Aim of the task
Filter the records down to the lines that hold the word "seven", and copy each of those lines.
BEGIN
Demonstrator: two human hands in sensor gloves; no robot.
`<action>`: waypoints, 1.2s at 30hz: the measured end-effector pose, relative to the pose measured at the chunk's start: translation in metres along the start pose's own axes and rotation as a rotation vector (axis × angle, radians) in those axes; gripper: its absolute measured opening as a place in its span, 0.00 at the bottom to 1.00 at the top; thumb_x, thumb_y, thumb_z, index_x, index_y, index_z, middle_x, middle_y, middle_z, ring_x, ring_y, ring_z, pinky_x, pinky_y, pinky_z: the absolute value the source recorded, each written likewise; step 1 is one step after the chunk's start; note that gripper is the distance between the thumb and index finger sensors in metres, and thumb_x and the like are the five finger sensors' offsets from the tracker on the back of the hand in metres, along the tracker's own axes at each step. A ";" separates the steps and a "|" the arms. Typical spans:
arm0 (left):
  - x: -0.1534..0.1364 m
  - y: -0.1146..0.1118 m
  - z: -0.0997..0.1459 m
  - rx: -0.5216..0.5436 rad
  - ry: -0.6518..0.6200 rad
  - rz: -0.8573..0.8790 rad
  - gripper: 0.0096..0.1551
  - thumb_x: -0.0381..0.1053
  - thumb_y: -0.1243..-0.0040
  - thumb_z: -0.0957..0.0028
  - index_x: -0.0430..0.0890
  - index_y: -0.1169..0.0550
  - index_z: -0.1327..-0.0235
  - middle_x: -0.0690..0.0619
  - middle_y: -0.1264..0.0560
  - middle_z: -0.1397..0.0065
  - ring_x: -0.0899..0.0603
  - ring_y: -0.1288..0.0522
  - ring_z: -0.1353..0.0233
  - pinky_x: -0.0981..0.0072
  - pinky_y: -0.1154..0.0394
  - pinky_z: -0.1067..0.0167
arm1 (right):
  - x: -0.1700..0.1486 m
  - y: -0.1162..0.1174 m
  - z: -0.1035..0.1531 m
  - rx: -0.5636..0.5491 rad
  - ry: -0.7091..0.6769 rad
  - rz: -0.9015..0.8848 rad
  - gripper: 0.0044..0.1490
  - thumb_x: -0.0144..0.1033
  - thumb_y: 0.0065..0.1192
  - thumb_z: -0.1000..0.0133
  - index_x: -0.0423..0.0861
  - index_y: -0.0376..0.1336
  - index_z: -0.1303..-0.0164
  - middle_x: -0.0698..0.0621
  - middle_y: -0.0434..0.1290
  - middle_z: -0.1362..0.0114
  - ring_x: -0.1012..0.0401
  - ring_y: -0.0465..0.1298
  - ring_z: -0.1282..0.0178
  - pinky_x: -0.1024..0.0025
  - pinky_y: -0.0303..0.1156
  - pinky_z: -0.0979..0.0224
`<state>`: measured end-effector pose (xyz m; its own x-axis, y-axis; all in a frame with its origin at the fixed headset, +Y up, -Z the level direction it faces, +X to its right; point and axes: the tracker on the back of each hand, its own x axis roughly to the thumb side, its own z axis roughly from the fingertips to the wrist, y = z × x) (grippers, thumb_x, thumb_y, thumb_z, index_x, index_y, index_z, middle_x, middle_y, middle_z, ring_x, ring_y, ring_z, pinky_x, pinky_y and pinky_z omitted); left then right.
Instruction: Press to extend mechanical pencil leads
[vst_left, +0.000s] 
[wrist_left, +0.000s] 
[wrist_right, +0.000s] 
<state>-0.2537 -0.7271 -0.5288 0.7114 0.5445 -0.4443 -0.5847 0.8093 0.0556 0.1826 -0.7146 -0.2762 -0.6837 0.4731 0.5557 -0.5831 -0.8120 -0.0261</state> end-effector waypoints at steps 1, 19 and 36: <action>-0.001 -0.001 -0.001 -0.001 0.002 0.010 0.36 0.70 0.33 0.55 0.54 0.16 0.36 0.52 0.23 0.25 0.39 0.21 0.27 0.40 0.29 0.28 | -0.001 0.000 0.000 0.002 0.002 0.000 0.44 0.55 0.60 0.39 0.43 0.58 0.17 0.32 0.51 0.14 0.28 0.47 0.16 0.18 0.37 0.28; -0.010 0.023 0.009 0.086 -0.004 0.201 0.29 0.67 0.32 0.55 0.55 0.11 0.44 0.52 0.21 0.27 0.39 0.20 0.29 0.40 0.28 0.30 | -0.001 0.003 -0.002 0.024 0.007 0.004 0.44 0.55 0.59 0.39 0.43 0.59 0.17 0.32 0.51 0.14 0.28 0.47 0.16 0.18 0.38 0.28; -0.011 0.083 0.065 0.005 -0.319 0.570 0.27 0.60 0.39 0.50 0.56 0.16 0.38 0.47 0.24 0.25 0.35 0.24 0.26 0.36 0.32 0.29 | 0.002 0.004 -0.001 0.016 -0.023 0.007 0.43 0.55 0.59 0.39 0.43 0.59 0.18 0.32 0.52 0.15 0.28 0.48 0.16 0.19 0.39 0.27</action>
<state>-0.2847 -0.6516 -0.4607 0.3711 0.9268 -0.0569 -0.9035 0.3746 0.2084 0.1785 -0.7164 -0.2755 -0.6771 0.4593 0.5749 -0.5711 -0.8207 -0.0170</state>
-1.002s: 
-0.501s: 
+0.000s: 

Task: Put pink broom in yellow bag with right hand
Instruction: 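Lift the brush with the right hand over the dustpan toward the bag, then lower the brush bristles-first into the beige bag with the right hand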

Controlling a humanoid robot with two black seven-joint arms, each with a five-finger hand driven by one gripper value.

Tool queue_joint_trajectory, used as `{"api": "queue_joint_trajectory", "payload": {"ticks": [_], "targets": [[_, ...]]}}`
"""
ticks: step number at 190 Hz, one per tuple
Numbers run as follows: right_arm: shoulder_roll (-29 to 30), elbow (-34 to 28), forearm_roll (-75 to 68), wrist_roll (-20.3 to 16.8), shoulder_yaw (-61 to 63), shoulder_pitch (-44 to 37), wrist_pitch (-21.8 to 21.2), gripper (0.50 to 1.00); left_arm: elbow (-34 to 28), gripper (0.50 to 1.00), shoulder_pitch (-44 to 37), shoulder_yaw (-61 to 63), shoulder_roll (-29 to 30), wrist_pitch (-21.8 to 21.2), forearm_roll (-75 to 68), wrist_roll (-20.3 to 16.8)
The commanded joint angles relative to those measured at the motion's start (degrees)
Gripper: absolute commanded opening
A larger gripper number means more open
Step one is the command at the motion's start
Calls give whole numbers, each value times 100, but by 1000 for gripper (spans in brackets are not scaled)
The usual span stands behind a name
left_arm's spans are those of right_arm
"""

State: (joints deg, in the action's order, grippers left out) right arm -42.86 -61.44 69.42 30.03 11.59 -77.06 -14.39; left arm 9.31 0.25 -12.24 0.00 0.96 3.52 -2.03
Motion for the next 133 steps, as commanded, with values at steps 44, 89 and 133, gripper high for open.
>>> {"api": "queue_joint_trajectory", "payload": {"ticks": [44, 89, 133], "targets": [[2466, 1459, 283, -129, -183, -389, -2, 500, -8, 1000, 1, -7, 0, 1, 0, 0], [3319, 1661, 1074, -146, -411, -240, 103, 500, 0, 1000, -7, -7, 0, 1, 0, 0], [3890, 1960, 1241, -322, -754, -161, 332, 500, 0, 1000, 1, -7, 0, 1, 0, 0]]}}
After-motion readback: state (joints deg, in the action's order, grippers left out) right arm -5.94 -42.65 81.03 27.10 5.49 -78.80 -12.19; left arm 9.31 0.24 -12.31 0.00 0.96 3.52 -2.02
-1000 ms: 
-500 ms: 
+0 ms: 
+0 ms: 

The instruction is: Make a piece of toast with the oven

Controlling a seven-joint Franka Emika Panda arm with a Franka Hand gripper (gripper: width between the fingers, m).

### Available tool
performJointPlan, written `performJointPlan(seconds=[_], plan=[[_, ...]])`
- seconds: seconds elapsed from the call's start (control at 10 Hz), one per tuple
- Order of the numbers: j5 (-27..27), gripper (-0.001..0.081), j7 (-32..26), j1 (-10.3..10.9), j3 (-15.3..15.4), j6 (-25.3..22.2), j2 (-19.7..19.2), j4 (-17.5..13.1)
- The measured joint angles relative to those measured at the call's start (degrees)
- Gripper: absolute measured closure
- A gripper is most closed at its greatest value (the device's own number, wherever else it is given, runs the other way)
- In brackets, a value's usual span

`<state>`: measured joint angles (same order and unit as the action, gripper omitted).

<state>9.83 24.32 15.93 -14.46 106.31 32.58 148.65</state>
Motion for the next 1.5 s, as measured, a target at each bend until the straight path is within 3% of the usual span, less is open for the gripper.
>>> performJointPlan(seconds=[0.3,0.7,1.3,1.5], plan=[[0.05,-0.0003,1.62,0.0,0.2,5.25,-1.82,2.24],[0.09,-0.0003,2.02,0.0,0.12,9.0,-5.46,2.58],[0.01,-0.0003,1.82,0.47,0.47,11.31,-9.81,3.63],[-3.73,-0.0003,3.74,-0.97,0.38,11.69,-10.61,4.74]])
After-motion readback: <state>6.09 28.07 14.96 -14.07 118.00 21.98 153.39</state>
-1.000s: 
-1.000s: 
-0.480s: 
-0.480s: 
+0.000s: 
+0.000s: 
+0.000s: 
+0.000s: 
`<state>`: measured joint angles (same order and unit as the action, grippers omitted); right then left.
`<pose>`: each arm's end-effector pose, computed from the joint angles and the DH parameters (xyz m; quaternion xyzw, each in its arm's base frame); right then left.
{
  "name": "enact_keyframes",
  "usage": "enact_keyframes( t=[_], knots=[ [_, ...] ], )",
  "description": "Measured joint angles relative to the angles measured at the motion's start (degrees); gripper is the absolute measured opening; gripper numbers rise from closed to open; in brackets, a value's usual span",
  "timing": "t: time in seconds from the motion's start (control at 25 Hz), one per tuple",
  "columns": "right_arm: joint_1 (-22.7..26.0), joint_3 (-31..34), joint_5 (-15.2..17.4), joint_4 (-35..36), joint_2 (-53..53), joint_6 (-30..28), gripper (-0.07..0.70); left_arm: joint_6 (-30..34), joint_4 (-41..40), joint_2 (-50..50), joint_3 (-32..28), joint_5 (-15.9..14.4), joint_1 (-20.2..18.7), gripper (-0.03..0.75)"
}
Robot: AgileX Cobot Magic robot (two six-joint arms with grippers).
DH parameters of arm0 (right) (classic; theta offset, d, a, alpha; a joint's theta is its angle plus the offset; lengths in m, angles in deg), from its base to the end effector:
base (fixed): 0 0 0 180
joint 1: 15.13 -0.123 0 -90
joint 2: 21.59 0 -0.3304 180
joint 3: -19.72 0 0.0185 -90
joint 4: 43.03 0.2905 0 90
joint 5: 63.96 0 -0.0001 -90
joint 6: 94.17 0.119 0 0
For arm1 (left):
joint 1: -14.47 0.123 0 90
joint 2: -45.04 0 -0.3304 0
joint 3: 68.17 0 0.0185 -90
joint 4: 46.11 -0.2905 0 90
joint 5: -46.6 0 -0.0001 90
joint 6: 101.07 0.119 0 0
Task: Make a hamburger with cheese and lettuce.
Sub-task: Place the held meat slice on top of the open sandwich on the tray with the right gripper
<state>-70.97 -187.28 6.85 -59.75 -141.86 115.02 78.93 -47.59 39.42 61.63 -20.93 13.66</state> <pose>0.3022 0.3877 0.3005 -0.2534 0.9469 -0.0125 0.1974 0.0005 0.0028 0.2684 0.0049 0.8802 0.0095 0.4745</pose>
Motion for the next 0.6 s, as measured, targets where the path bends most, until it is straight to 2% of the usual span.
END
Answer box
Controlling a humanoid robot with two black seven-joint arms, each with a five-finger hand driven by one gripper value.
Controlling a seven-joint Franka Emika Panda arm with a Franka Hand gripper (gripper: width between the fingers, m).

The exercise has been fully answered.